He also sees potential for artificial intelligence beyond the drug discovery process. Although this has been the focus of many industry efforts, he believes that by using AI we could expect “new advances in medical imaging interpretation, genomic profiling, personalized medicine and new treatments”. By combining this with the healthcare value chain and new layers of ongoing patient monitoring, the industry will be able to develop a keener strategy for more pre-emptive, preventative care. This will allow for a “shift towards maintaining wellbeing rather than reacting to illness” which could radicalize the way we approach drug development and treatment plans.  

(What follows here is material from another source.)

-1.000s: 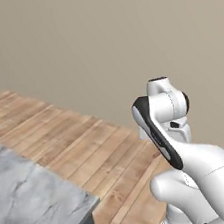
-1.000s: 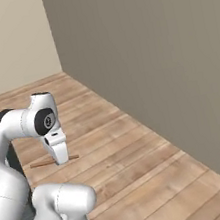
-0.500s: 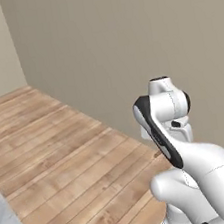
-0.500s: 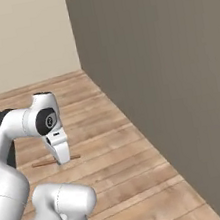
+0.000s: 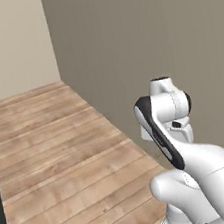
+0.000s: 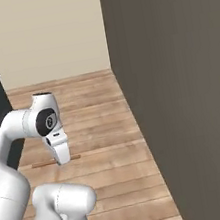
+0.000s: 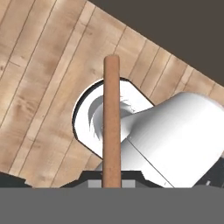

Clay Heskett, Ben Faircloth and Stephen Roper of L.E.K. Consulting

L.E.K. Consulting shared with us that in a recent survey, they found that the majority of respondents believe that AI applications will become standard in the pharma operating model over the next five to ten years.

Although, they recognize that presently “the landscape of AI providers and technologies is fragmented, with no clear winners in any application”.

For those looking to move forward with an AI implementation, L.E.K. offers three important considerations.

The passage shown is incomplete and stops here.